# Information supplied:
= Beginning of Section =
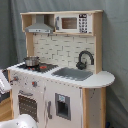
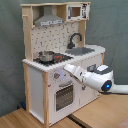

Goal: Play with the kitchen

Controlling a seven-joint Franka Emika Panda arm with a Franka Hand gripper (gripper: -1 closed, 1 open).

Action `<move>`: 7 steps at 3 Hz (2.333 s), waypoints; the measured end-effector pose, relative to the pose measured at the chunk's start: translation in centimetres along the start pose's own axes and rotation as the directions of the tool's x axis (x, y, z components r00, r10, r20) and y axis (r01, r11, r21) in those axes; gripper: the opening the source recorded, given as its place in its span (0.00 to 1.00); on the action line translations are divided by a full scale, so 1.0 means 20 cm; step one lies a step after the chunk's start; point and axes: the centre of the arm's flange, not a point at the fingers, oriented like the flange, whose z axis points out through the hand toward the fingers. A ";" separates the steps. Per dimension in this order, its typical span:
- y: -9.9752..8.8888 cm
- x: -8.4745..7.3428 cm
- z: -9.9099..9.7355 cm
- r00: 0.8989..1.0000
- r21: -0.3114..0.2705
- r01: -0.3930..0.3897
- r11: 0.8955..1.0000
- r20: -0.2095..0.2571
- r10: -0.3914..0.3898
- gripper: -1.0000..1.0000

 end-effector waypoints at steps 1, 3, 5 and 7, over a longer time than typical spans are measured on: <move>0.05 -0.01 -0.02 0.996 -0.025 0.093 0.995 0.000 -0.094 1.00; -0.03 -0.11 -0.10 0.981 -0.070 0.192 0.979 0.028 -0.190 1.00; -0.17 -0.10 -0.03 0.998 -0.063 0.056 0.996 -0.002 -0.056 1.00; -0.22 -0.12 0.11 0.995 -0.058 -0.082 0.995 -0.055 0.079 1.00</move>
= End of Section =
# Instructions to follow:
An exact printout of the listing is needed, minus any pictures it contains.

# Solution to the problem:
Goal: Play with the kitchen

Controlling a seven-joint Franka Emika Panda arm with a Franka Hand gripper (gripper: -1 closed, 1 open).

Action `<move>`: 7 steps at 3 Hz (2.333 s), waypoints; the measured end-effector pose, relative to the pose measured at the chunk's start: translation in centimetres along the start pose's own axes and rotation as the directions of the tool's x axis (x, y, z components r00, r10, r20) and y axis (r01, r11, r21) in those axes; gripper: the opening the source recorded, given as its place in its span (0.00 to 1.00); on the action line translations are divided by a full scale, so 1.0 means 20 cm; step one lies a step after the chunk's start; point and axes: the centre of the arm's flange, not a point at the fingers, oriented like the flange, whose z axis points out through the hand toward the fingers. A ";" separates the steps. Per dimension in this order, its typical span:
- y: -9.9752..8.8888 cm
- x: -8.4745..7.3428 cm
- z: -9.9099..9.7355 cm
- r00: 0.8989..1.0000
- r21: -0.3114..0.2705
- r01: -0.3930..0.3897
- r11: 0.8955..1.0000
- r20: -0.2095..0.2571
- r10: -0.3914..0.3898
- gripper: -1.0000..1.0000

 end-effector waypoints at steps 1, 3, 5 and 7, over a longer time than typical spans are measured on: <move>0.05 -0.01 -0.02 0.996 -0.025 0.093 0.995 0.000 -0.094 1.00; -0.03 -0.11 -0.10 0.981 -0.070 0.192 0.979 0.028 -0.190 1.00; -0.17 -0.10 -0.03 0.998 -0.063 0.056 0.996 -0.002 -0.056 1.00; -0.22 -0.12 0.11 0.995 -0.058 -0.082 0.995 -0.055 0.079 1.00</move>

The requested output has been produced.